— Я же сказал: в гардеробе для медперсонала.
— А Фредерика Саксон?
Теперь уже не осталось никакой надежды на проявление жалости или нежности. Было бесполезно пытаться сдерживать эмоции. И он заговорил с убийственным спокойствием:
— Она была в своем кабинете, занималась таблицами Роршарха. Если тебя это обрадует, ни у меня, ни у нее нет алиби. Но если ты надеешься приписать это убийство Фредерике или мне, тебе следовало бы иметь более изворотливый ум, чем твой. Суперинтендант не станет слушать неуравновешенную женщину, пылающую ненавистью. Он уже достаточно на таких насмотрелся. Но вообще попробуй! Может, тебе повезет! Почему бы тебе не подойти и не проверить мою одежду — нет ли на ней пятен крови?
Бейгли резко вытянул руки по направлению к Хелен, содрогаясь от злости всем телом. Испуганная, она бросила на него короткий взгляд, затем повернулась и, спотыкаясь, начала подниматься по ступенькам, путаясь в полах халата и рыдая, как ребенок. Он смотрел ей вслед, ощущая холод от усталости, голода и отвращения к самому себе. Он должен пойти к ней. Все как-то надо уладить. Но не сейчас, не сразу. Сначала он должен найти себе выпить. Бейгли на мгновение облокотился о перила и произнес с бесконечной усталостью:
— О Фредерика, дорогая Фредерика… Зачем ты это сделала? Зачем? Зачем?

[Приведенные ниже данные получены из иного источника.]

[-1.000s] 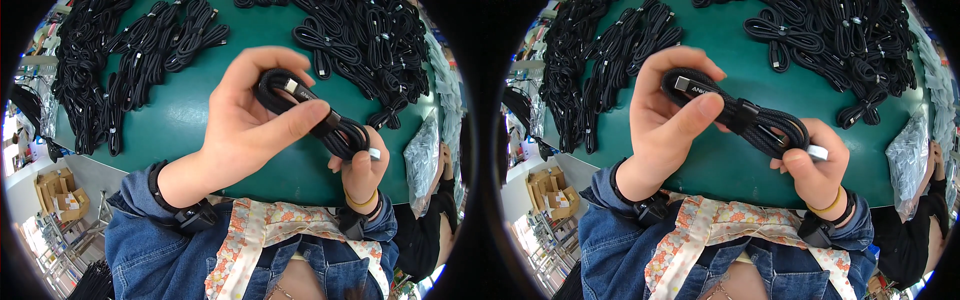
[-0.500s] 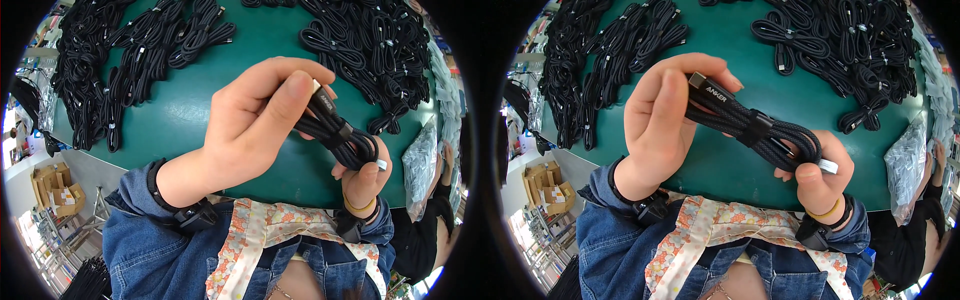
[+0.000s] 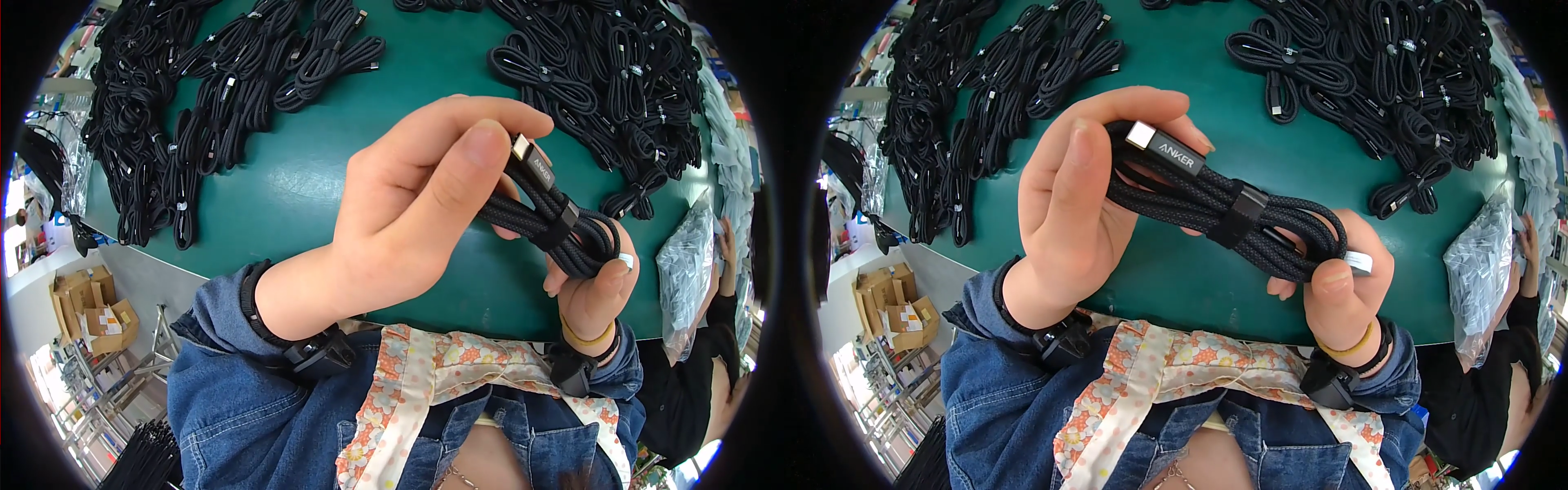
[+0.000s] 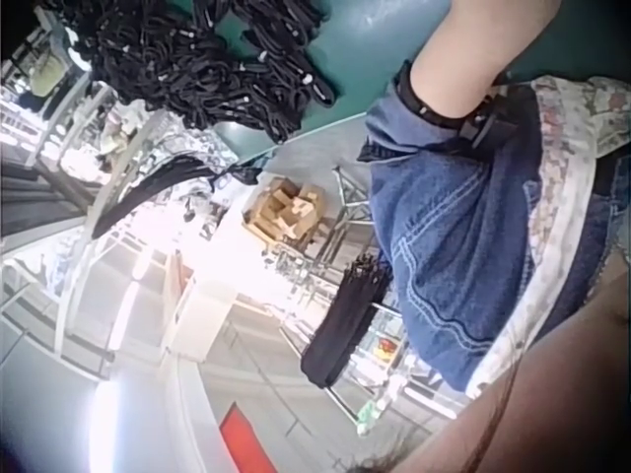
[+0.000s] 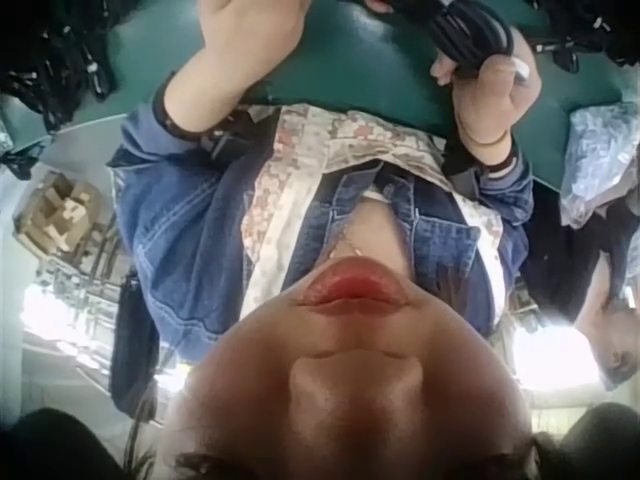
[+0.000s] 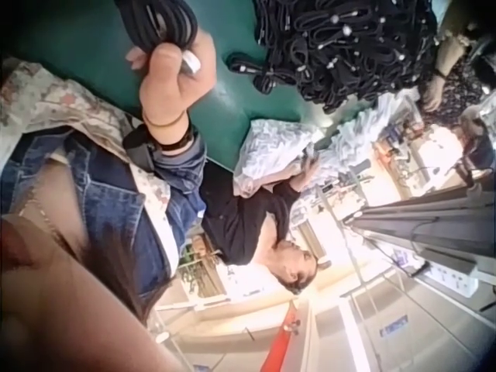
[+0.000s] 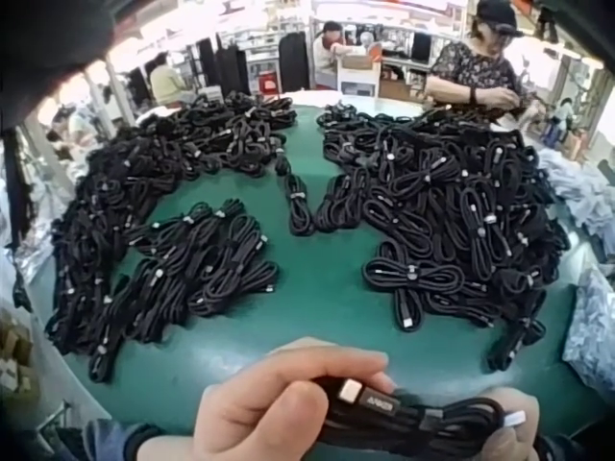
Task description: The person picks up a coiled cable, turns it over by hand, and scans it with a handheld device before placing it back on the table. They then repeat this process with several more cables.
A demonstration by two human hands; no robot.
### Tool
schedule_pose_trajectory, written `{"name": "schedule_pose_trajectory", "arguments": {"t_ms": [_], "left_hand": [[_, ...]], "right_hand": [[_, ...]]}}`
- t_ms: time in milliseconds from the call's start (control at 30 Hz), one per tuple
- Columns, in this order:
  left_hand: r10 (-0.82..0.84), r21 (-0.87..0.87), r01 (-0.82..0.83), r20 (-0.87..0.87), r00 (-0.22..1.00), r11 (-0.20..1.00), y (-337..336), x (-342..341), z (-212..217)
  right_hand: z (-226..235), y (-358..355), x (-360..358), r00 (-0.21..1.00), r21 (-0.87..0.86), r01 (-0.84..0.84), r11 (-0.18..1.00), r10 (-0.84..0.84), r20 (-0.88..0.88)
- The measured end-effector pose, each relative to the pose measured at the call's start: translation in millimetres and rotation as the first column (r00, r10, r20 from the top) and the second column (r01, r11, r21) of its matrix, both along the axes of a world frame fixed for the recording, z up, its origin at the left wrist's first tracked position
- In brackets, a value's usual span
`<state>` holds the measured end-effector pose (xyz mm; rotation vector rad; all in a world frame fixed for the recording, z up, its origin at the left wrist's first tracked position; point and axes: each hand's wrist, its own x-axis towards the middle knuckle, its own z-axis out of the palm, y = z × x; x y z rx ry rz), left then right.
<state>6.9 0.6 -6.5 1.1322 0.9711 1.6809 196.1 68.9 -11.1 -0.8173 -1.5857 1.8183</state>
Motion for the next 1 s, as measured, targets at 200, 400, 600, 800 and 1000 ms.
{"name": "schedule_pose_trajectory", "arguments": {"t_ms": [200, 400, 600, 800, 1000], "left_hand": [[0.034, 0.07, -0.025, -0.122, 0.992, 0.997, 0.9, -2.7, -5.2], [0.005, 0.053, -0.006, 0.012, 1.0, 0.999, 1.5, 4.5, -1.8], [0.178, 0.16, -0.192, 0.098, 0.979, 0.968, 10.2, 18.9, -1.1], [0.112, -0.173, -0.109, 0.005, 0.994, 0.979, 3.2, 2.9, -0.4], [0.098, -0.292, -0.025, 0.239, 0.966, 0.956, 3.6, 8.5, 2.4]], "right_hand": [[-1.3, 1.1, -1.8, 1.0, 0.001, -0.002, 1.0, 0.002, -0.019], [-4.2, 3.5, -1.8, 0.997, 0.001, -0.007, 1.0, 0.008, -0.078], [-10.1, 7.6, 1.5, 0.979, -0.246, -0.073, 0.966, 0.022, -0.205], [-9.1, 9.7, -6.5, 0.962, -0.039, -0.012, 0.999, 0.001, -0.272], [-11.1, 6.9, 0.2, 0.974, -0.067, 0.015, 0.998, -0.03, -0.225]]}}
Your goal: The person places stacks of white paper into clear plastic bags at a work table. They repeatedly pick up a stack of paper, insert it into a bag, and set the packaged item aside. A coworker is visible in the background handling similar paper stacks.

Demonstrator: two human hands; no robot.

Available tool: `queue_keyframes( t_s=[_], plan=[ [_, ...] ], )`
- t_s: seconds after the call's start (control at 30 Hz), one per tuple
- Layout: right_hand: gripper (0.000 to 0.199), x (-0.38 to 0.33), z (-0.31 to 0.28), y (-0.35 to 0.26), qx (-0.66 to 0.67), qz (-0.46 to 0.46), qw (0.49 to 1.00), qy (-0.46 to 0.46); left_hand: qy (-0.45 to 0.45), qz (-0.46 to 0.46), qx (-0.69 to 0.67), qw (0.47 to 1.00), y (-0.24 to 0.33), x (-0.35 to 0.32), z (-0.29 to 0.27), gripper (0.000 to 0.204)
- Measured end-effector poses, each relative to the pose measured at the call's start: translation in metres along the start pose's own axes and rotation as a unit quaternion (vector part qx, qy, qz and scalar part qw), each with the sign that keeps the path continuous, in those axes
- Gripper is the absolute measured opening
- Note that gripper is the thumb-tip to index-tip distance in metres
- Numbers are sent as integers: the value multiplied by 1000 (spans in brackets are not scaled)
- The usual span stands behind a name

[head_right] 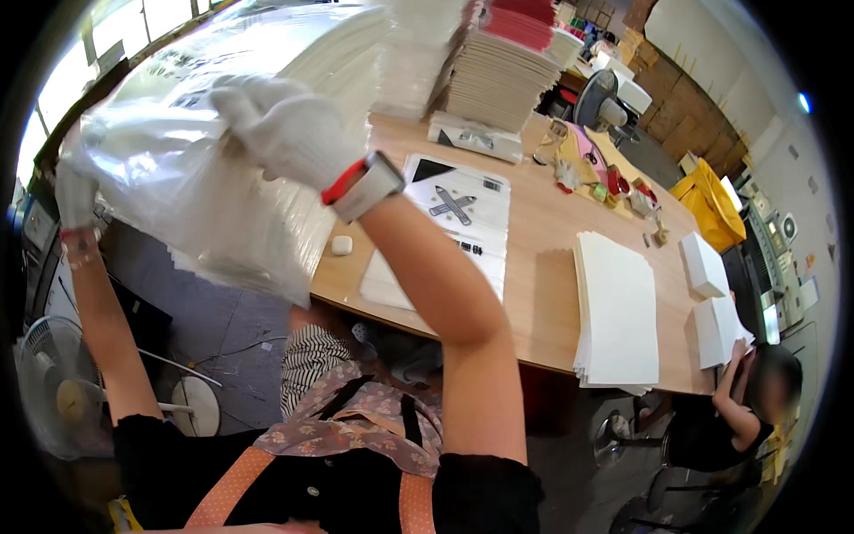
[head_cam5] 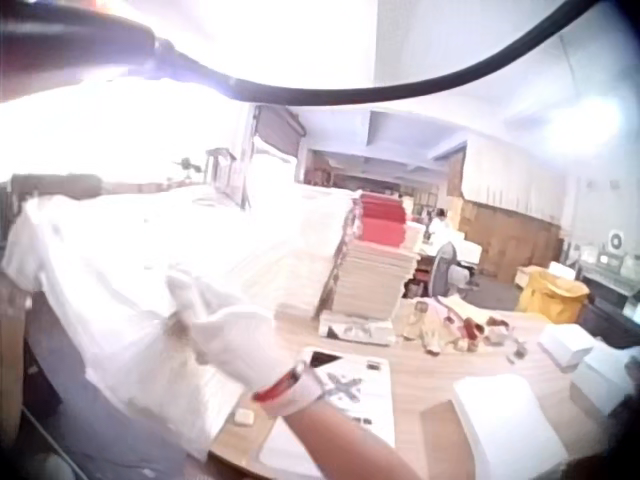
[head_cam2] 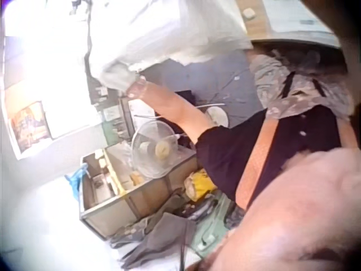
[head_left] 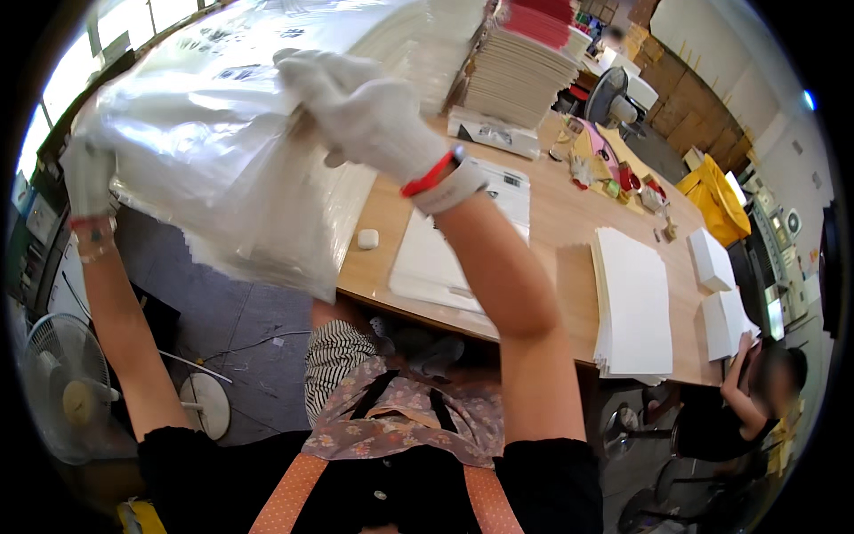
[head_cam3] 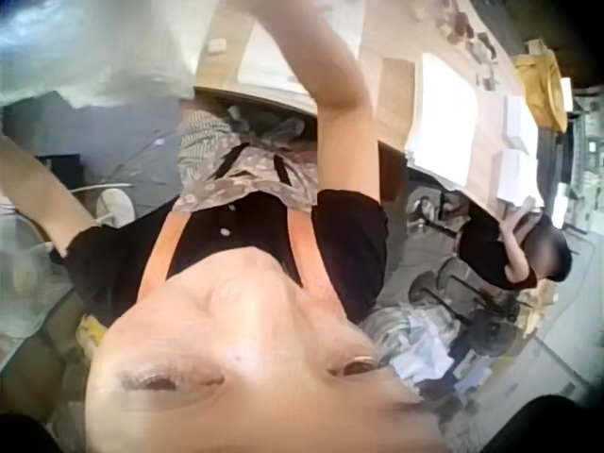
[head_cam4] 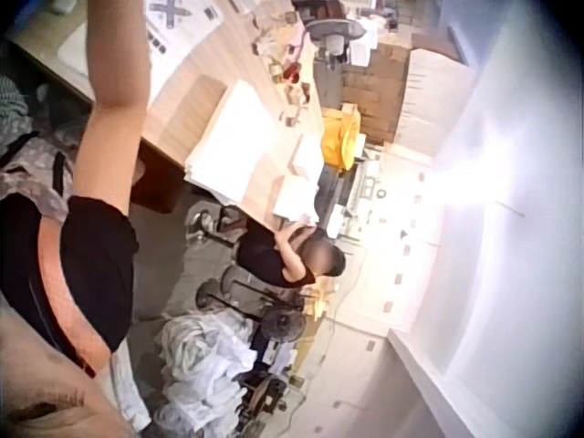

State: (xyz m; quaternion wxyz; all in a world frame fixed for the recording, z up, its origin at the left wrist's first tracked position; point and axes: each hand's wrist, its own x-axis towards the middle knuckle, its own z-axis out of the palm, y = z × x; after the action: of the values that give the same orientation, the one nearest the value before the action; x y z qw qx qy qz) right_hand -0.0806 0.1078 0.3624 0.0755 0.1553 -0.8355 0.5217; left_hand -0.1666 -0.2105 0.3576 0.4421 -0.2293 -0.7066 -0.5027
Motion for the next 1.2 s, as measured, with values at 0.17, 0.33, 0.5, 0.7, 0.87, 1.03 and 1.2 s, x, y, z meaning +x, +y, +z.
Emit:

Старшая сестра Эмброуз жила с подругой, тоже медсестрой, которая училась вместе с ней тридцать пять лет назад и недавно вышла на пенсию. Они вдвоем купили дом в Гайден-Парке, где и жили последние двадцать лет на свой совместный доход в спокойствии и согласии. Ни одна из них никогда не была замужем, и ни одна не жалела об этом. Раньше им иногда хотелось иметь детей, но, наблюдая за семейной жизнью родственников, они пришли к выводу, что институт брака, несмотря на всеобщее убеждение в обратном, создан для того, чтобы улучшать жизнь мужчин за счет женщин, и даже материнство отнюдь не означало безусловного, ничем не омрачаемого счастья. Вероятно, этот вывод так никогда и не подтвердился на практике, потому что ни одной из подруг никто так и не сделал предложения. Как любой сотрудник психиатрической клиники, старшая сестра Эмброуз знала об опасности подавления сексуальных желаний, но ей никогда не приходило в голову, что это может иметь отношение к ней самой, и в самом деле трудно было представить себе человека менее подавленного. Возможно, она и назвала бы теории большинства психиатров опасным для людей бредом, если бы хоть когда-либо попробовала оценить их критически. Но старшую сестру Эмброуз приучили думать о врачах-консультантах как о тех, кто стоит лишь на одну ступень ниже Господа Бога. Они, как и Бог, шли неисповедимым путем, когда творили чудеса, и их, как Бога, не позволено было критиковать открыто. Пути одних, очевидно, были в большей степени неисповедимы, чем пути других, но привилегией медсестры все равно оставалось помогать этим почти божествам, ободрять пациентов, убеждая их поверить в успех предложенной методики лечения, особенно когда благоприятный исход представлялся более чем сомнительным, и культивировать свою самую главную профессиональную добродетель — безусловную преданность клинике и врачам.